_Task details_
Of all the lines below, output only those starting at the one with "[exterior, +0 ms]" and ending at the one with "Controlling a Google", both ends included, exactly as written.

_Supplied material_

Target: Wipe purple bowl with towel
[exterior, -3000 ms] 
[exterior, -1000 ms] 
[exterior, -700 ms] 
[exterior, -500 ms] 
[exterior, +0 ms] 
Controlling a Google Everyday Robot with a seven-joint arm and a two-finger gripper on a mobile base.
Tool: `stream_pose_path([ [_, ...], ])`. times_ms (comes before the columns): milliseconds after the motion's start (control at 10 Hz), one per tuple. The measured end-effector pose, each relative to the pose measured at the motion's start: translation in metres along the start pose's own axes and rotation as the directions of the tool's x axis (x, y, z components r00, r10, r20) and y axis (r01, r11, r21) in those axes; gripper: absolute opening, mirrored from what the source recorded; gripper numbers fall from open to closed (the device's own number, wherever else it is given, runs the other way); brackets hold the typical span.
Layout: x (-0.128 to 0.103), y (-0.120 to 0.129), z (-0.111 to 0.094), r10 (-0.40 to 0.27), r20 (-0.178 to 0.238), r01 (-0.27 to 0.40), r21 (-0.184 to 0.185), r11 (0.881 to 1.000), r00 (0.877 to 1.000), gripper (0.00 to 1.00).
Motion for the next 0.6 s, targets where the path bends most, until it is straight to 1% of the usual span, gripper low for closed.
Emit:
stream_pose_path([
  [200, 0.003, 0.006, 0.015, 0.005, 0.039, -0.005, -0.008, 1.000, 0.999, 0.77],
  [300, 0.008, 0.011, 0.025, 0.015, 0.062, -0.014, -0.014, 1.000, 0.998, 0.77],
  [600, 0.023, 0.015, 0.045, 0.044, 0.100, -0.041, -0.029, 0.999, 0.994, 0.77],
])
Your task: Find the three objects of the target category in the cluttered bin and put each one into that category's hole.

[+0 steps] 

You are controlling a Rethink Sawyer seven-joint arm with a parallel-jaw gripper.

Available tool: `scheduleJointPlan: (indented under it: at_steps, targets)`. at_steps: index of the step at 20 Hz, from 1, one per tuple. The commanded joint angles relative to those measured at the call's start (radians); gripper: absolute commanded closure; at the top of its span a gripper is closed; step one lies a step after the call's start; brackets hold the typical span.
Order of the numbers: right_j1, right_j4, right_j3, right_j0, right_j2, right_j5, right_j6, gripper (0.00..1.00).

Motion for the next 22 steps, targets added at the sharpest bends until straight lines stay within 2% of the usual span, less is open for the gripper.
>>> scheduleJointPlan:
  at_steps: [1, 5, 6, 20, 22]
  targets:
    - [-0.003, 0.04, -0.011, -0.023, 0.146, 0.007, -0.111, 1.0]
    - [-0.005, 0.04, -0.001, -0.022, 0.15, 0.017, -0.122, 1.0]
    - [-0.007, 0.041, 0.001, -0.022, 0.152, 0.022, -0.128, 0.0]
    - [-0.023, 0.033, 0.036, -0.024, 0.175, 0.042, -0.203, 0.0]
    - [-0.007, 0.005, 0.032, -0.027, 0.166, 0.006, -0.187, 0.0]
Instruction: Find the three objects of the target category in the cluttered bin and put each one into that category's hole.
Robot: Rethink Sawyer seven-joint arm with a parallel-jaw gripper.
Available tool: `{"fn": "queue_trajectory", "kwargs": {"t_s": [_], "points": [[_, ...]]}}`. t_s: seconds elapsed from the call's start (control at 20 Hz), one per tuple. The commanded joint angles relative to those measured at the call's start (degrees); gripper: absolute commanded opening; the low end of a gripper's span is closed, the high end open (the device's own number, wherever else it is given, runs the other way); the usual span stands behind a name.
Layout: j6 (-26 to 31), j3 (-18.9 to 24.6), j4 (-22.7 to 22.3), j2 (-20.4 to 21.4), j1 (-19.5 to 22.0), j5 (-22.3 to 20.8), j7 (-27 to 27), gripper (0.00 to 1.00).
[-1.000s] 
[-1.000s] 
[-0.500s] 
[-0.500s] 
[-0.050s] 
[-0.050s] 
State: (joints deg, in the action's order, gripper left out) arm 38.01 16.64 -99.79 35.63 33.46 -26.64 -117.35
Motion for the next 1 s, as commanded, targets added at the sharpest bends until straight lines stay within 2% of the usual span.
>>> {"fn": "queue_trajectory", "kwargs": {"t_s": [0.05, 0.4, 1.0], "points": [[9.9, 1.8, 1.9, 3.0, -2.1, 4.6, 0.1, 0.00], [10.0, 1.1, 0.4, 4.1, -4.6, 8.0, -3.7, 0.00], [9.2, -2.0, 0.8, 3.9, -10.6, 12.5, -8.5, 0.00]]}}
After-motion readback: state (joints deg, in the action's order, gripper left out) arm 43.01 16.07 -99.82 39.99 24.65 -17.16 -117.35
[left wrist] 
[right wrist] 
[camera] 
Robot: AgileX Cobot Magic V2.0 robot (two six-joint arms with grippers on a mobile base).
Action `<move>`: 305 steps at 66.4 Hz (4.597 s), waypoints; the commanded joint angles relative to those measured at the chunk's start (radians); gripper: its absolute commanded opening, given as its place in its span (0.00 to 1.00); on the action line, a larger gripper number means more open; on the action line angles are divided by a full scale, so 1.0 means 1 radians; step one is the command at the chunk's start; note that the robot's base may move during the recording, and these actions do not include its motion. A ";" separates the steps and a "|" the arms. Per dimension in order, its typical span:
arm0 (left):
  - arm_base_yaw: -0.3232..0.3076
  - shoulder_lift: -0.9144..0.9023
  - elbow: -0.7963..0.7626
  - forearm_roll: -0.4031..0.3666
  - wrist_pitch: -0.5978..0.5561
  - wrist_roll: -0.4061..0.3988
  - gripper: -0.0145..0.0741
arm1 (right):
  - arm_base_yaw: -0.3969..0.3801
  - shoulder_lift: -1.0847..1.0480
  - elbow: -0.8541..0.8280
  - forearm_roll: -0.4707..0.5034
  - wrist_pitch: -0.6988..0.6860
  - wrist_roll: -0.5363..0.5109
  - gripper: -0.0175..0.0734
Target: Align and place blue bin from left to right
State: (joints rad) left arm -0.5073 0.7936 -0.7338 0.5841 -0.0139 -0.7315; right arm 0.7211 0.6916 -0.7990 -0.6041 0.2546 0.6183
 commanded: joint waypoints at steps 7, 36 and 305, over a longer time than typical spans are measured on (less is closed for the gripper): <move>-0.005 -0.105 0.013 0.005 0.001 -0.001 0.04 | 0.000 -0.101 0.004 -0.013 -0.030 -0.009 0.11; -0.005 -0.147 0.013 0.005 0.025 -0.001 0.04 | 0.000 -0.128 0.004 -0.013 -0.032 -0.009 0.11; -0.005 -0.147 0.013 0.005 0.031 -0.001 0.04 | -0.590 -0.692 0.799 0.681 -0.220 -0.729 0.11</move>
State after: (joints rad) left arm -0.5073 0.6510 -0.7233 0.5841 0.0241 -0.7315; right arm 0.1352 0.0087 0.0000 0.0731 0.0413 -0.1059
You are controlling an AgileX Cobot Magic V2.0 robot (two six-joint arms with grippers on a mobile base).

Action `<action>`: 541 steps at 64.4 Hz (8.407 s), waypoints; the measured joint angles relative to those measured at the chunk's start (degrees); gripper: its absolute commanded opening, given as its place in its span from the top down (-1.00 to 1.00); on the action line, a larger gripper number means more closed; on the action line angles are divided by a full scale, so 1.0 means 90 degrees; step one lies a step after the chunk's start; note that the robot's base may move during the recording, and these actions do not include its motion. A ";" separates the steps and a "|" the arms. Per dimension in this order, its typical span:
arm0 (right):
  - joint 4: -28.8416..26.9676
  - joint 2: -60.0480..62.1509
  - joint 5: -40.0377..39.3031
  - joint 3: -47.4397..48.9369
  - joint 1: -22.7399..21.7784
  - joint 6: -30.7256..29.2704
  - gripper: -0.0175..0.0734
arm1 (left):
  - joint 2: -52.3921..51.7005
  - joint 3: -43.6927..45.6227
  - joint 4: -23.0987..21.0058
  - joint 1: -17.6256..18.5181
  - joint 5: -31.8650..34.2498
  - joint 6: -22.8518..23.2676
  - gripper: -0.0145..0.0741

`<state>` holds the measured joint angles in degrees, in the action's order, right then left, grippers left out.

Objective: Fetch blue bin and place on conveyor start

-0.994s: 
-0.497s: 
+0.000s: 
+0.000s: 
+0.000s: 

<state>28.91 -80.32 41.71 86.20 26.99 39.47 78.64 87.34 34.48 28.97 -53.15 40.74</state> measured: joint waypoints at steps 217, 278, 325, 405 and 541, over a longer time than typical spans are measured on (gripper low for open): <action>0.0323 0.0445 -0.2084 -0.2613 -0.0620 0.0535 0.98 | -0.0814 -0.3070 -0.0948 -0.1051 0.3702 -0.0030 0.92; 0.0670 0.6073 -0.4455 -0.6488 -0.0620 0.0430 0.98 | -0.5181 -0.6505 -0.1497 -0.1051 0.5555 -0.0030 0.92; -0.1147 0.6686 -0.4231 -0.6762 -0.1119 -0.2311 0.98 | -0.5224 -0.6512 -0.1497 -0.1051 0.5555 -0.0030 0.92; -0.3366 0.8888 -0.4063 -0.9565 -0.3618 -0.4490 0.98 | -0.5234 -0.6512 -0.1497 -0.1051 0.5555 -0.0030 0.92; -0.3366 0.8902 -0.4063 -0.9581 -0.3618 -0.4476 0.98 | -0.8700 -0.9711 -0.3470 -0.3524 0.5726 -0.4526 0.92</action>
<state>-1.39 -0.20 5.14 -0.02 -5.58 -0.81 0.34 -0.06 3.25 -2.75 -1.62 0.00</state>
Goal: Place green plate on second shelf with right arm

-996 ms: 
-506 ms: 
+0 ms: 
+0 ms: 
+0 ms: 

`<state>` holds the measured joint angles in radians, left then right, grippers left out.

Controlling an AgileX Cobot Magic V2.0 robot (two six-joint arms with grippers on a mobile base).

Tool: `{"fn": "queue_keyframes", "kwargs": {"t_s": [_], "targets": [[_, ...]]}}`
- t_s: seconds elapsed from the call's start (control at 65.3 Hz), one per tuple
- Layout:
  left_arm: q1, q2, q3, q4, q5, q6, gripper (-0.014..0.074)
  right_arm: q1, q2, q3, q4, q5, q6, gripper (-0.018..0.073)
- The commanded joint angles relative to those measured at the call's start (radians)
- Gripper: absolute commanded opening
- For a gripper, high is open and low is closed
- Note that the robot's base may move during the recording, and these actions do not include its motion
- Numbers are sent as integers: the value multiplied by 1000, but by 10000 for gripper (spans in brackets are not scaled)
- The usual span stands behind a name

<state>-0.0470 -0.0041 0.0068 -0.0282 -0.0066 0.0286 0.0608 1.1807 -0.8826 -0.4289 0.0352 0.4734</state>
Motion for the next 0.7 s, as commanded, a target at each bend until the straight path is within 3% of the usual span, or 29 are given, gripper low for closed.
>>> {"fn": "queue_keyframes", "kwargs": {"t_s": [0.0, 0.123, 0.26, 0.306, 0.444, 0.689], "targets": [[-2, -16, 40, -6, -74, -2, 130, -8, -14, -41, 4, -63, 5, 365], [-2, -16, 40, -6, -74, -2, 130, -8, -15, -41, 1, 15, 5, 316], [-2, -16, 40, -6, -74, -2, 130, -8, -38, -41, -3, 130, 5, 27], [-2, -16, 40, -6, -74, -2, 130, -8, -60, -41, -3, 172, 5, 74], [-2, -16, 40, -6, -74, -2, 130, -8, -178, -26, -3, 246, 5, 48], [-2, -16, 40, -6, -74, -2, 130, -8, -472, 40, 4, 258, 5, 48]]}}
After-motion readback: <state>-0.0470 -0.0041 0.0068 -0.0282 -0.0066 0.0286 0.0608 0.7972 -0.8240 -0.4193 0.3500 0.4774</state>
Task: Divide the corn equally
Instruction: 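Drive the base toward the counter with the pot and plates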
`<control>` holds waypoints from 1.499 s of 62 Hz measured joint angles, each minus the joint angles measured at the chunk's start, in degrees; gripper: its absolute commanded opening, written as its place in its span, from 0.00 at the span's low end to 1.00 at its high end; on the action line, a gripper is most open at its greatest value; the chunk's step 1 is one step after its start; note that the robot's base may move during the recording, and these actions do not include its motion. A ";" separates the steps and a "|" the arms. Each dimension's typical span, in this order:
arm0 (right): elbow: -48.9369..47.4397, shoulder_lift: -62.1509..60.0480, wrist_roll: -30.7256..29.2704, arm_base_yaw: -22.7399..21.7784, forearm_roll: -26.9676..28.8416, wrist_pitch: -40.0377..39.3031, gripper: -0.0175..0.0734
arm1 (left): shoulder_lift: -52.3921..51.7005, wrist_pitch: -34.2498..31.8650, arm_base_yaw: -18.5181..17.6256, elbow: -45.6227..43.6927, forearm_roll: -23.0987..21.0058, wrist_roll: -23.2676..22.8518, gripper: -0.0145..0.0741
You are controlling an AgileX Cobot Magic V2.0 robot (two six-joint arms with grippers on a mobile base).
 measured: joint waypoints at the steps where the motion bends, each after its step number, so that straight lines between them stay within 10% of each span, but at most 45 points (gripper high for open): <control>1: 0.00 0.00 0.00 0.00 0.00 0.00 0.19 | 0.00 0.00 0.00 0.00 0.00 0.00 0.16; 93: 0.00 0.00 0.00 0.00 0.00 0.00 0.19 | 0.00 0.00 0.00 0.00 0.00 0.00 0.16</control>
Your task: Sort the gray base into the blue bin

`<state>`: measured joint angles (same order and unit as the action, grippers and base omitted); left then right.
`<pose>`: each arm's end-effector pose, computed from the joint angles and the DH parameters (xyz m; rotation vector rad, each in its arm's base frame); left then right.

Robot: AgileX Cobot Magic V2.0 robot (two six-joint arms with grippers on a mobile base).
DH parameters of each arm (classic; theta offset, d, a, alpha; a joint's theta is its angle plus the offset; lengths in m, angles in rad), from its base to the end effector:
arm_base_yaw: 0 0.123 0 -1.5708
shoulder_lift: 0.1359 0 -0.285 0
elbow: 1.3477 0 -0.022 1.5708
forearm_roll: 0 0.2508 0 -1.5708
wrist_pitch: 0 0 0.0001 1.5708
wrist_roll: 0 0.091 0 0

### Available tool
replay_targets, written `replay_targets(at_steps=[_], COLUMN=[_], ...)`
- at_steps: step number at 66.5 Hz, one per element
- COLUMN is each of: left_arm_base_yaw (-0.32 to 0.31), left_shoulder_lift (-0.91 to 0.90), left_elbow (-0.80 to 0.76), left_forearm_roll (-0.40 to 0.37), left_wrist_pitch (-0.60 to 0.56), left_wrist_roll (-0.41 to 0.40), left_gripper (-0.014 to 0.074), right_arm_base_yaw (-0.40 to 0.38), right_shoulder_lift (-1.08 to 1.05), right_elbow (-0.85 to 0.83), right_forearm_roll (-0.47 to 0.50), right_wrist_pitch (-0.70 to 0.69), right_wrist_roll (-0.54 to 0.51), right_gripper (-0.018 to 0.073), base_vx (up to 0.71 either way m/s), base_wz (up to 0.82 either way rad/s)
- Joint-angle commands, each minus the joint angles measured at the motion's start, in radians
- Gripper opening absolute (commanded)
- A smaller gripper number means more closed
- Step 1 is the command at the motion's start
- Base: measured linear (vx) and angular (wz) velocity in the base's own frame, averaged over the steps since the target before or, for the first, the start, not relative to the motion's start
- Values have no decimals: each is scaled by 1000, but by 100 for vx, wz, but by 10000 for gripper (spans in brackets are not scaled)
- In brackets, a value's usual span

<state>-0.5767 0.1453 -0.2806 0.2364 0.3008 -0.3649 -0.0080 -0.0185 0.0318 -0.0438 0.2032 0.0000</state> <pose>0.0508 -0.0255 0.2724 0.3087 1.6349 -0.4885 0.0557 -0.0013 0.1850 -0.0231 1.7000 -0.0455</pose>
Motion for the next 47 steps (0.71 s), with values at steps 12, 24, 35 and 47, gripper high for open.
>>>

_Final answer_
[exterior, +0 ms] 
Controlling a Google Everyday Robot with a seven-joint arm and a two-finger gripper on a mobile base.

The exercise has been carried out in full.